Assignment: Omit every picture, then return each line of the data below exactly.

:: Recorded data ::

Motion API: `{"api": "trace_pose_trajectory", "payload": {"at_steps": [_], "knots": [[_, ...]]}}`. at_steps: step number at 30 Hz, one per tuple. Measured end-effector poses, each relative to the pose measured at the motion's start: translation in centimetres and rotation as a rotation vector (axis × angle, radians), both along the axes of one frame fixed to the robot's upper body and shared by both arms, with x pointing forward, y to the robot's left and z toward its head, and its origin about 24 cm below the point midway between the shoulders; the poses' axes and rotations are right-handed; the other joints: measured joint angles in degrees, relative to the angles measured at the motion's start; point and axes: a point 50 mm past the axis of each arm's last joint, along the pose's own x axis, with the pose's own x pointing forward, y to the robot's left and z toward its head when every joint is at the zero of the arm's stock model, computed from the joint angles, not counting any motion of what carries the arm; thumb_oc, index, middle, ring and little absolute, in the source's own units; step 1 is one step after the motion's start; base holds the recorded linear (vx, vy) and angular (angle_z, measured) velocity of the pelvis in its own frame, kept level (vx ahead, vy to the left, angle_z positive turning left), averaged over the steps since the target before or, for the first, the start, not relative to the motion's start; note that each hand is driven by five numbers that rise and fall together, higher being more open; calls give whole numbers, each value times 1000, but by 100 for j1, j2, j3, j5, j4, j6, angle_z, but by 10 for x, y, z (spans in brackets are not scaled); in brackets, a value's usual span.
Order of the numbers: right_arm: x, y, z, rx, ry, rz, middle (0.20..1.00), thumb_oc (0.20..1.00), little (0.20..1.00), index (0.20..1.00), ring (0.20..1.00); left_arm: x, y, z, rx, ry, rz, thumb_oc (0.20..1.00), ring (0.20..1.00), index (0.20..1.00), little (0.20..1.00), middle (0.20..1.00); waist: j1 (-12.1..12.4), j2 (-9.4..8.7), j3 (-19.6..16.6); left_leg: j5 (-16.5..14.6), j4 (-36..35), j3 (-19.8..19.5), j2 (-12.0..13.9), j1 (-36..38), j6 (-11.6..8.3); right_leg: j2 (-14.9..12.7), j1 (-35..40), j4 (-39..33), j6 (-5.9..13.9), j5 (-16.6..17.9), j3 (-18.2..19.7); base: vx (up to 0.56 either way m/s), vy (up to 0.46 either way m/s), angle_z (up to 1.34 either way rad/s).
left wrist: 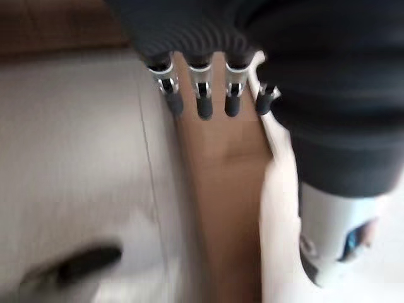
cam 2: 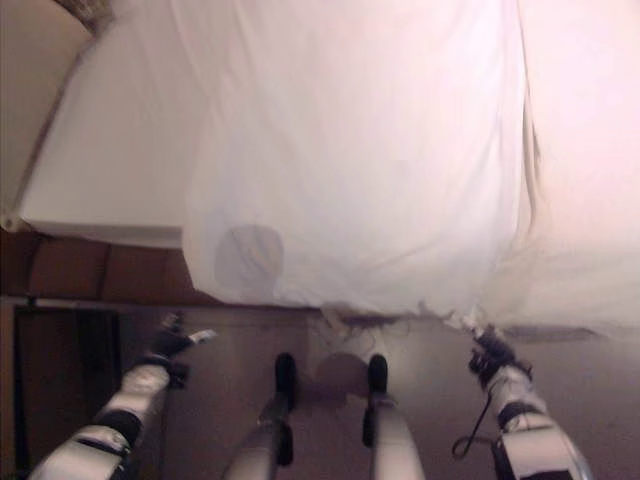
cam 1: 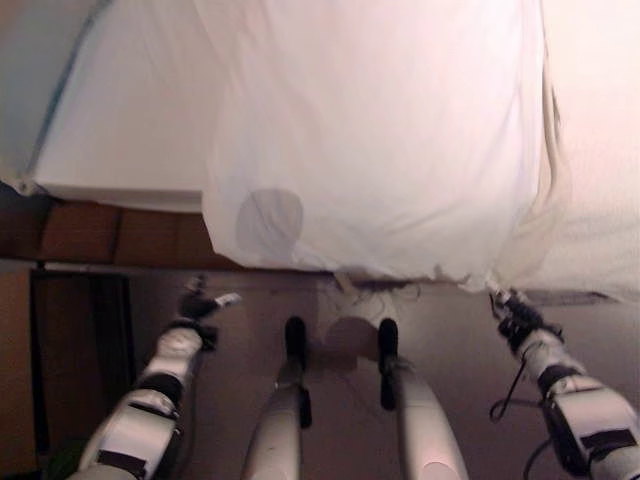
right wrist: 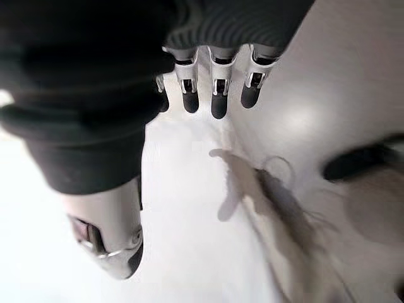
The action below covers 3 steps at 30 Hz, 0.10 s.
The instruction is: Make the bed
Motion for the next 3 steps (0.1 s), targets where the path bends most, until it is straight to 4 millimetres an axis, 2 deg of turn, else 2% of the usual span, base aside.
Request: {"api": "trace_pose_trajectory", "payload": {"at_steps": [1,2,3], "knots": [[-6,8,-8,24,15,12,1000,1000,1000,1000,1000,-5,-6,-6,-19,23,-20,1000,1000,1000,1000,1000,0,1,-1,0,-72,7,4,165,1,12,182,-144,10,45,0,84,70,-13],[-22,24,-26,74,69,41,1000,1000,1000,1000,1000,-16,-23,-20,-49,82,-85,1000,1000,1000,1000,1000,-19,1,-147,-16,-164,11,1,397,0,15,483,-404,35,106,3,90,59,-6],[-31,31,-35,88,98,52,1000,1000,1000,1000,1000,-25,-30,-29,-58,123,-121,1000,1000,1000,1000,1000,-32,7,-247,-50,-165,0,-7,486,6,14,637,-534,42,144,-3,92,60,-4]]}}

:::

Your solution:
Motion API: `{"api": "trace_pose_trajectory", "payload": {"at_steps": [_], "knots": [[_, ...]]}}`. at_steps: step number at 30 Hz, one per tuple. Measured end-effector poses, each relative to the pose measured at the motion's start: translation in centimetres and rotation as a rotation vector (axis × angle, radians), both along the axes of one frame fixed to the robot's upper body and shared by both arms, with x pointing forward, y to the robot's left and z toward its head, and its origin about 24 cm below the point midway between the shoulders; the poses' axes and rotations are right-handed; the other joints: measured joint angles in degrees, relative to the angles measured at the motion's start; point and axes: a point 50 mm past the axis of each arm's last joint, along the pose's own x axis, with the pose's own x pointing forward, y to the robot's left and z toward its head when every joint is at the zero of the arm's stock model, computed from the joint angles, not counting any motion of what carries the arm; thumb_oc, index, middle, ring and little absolute, in the source's own units; step 1 is one step after the motion's start; base holds the recorded linear (vx, vy) and angular (angle_z, measured) velocity of the pelvis in its own frame, kept level (vx ahead, vy to the left, angle_z positive turning left), averaged over the steps since the target before or, for the first, the start, not relative to the motion's start; note that each hand is driven by five numbers that rise and fall together, higher being more open; calls give whole numbers, each value times 1000, but by 100 for j1, j2, j3, j5, j4, j6, angle_z, but by 10 for x, y, z (spans in brackets are not scaled); in brackets, a value's usual span.
Order of the numbers: right_arm: x, y, z, rx, ry, rz, middle (0.20..1.00), thumb_oc (0.20..1.00), little (0.20..1.00), index (0.20..1.00), ring (0.20..1.00); left_arm: x, y, z, rx, ry, rz, thumb_oc (0.20..1.00), ring (0.20..1.00), index (0.20..1.00), little (0.20..1.00), middle (0.20..1.00); waist: j1 (-12.1..12.4), j2 (-9.4..8.7), j3 (-19.6..16.6); left_leg: j5 (-16.5..14.6), j4 (-36..35), j3 (-19.8..19.5), j2 (-12.0..13.9), j1 (-36..38), j6 (-11.6..8.3); right_leg: j2 (-14.9..12.7), j1 (-35..40), j4 (-39..33), j6 (-5.9..13.9), j5 (-16.6..17.9), j3 (-18.2..19.7); base: vx (up to 0.56 either way m/s), vy (up to 0.46 either way m/s), angle_z (up to 1.34 either way rad/s).
left wrist: 
cam 2: 
cam 1: 
right wrist: 
The action below covers 3 steps at 30 Hz, 0.10 s.
The instruction is: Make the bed
Motion for the next 3 steps (0.1 s), targets where the path bends most, until it is straight to 4 millimetres an axis, 2 deg of turn, else 2% of the usual span, base aside.
Request: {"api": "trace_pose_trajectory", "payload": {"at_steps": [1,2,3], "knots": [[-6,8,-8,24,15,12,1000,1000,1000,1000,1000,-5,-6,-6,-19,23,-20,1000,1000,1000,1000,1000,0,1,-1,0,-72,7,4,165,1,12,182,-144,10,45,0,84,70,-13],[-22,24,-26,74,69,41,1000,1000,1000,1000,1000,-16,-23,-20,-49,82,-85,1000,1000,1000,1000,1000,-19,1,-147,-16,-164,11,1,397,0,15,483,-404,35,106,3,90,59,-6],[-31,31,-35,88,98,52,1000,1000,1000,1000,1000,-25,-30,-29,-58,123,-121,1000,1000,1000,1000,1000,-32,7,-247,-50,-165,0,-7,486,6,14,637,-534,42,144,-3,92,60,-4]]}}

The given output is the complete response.